Given material:
+ + + + +

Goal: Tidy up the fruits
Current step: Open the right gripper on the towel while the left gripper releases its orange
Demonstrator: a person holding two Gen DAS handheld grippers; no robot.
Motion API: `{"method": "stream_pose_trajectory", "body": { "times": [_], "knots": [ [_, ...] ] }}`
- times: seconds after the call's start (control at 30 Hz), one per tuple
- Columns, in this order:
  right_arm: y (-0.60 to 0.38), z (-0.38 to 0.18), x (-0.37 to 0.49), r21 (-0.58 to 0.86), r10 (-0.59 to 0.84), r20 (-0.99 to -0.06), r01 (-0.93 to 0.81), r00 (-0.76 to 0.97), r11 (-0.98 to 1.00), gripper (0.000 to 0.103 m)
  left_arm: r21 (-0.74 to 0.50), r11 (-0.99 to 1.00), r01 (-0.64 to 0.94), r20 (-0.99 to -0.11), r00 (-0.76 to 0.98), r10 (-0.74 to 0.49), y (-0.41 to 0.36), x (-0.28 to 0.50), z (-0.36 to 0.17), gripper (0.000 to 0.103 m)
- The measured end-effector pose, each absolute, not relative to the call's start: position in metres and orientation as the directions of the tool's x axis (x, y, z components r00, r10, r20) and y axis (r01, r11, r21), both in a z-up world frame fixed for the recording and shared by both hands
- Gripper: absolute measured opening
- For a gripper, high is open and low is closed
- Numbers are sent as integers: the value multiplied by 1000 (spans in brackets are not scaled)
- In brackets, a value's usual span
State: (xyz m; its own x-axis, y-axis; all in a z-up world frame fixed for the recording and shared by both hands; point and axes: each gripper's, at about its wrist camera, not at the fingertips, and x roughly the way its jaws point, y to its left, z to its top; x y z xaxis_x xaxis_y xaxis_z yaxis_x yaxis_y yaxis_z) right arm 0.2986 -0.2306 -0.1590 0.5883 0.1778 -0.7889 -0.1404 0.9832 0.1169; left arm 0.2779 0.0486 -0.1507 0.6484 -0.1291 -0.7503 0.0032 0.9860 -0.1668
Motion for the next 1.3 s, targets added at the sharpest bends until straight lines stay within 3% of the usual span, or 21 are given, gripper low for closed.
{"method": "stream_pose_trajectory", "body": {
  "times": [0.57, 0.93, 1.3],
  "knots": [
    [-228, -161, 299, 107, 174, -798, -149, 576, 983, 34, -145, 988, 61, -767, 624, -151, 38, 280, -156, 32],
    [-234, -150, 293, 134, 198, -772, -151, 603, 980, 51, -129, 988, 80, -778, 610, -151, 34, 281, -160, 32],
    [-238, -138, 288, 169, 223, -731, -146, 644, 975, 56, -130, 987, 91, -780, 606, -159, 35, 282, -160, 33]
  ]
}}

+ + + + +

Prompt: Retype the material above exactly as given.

Solved exercise:
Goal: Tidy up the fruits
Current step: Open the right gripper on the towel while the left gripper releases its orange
Demonstrator: a person holding two Gen DAS handheld grippers; no robot.
Motion API: `{"method": "stream_pose_trajectory", "body": { "times": [_], "knots": [ [_, ...] ] }}`
- times: seconds after the call's start (control at 30 Hz), one per tuple
- Columns, in this order:
  right_arm: y (-0.60 to 0.38), z (-0.38 to 0.18), x (-0.37 to 0.49), r21 (-0.58 to 0.86), r10 (-0.59 to 0.84), r20 (-0.99 to -0.06), r01 (-0.93 to 0.81), r00 (-0.76 to 0.97), r11 (-0.98 to 1.00), gripper (0.000 to 0.103 m)
  left_arm: r21 (-0.74 to 0.50), r11 (-0.99 to 1.00), r01 (-0.64 to 0.94), r20 (-0.99 to -0.11), r00 (-0.76 to 0.98), r10 (-0.74 to 0.49), y (-0.41 to 0.36), x (-0.28 to 0.50), z (-0.36 to 0.17), gripper (0.000 to 0.103 m)
- The measured end-effector pose, each absolute, not relative to the call's start: position in metres and orientation as the directions of the tool's x axis (x, y, z components r00, r10, r20) and y axis (r01, r11, r21), both in a z-up world frame fixed for the recording and shared by both hands
- Gripper: absolute measured opening
- For a gripper, high is open and low is closed
- Numbers are sent as integers: the value multiplied by 1000 (spans in brackets are not scaled)
- In brackets, a value's usual span
State: (xyz m; its own x-axis, y-axis; all in a z-up world frame fixed for the recording and shared by both hands; point and axes: each gripper's, at about its wrist camera, not at the fingertips, and x roughly the way its jaws point, y to its left, z to its top; x y z xaxis_x xaxis_y xaxis_z yaxis_x yaxis_y yaxis_z) right arm 0.2986 -0.2306 -0.1590 0.5883 0.1778 -0.7889 -0.1404 0.9832 0.1169; left arm 0.2779 0.0486 -0.1507 0.6484 -0.1291 -0.7503 0.0032 0.9860 -0.1668
Motion for the next 1.3 s, targets added at the sharpest bends until straight lines stay within 3% of the usual span, or 21 are given, gripper low for closed.
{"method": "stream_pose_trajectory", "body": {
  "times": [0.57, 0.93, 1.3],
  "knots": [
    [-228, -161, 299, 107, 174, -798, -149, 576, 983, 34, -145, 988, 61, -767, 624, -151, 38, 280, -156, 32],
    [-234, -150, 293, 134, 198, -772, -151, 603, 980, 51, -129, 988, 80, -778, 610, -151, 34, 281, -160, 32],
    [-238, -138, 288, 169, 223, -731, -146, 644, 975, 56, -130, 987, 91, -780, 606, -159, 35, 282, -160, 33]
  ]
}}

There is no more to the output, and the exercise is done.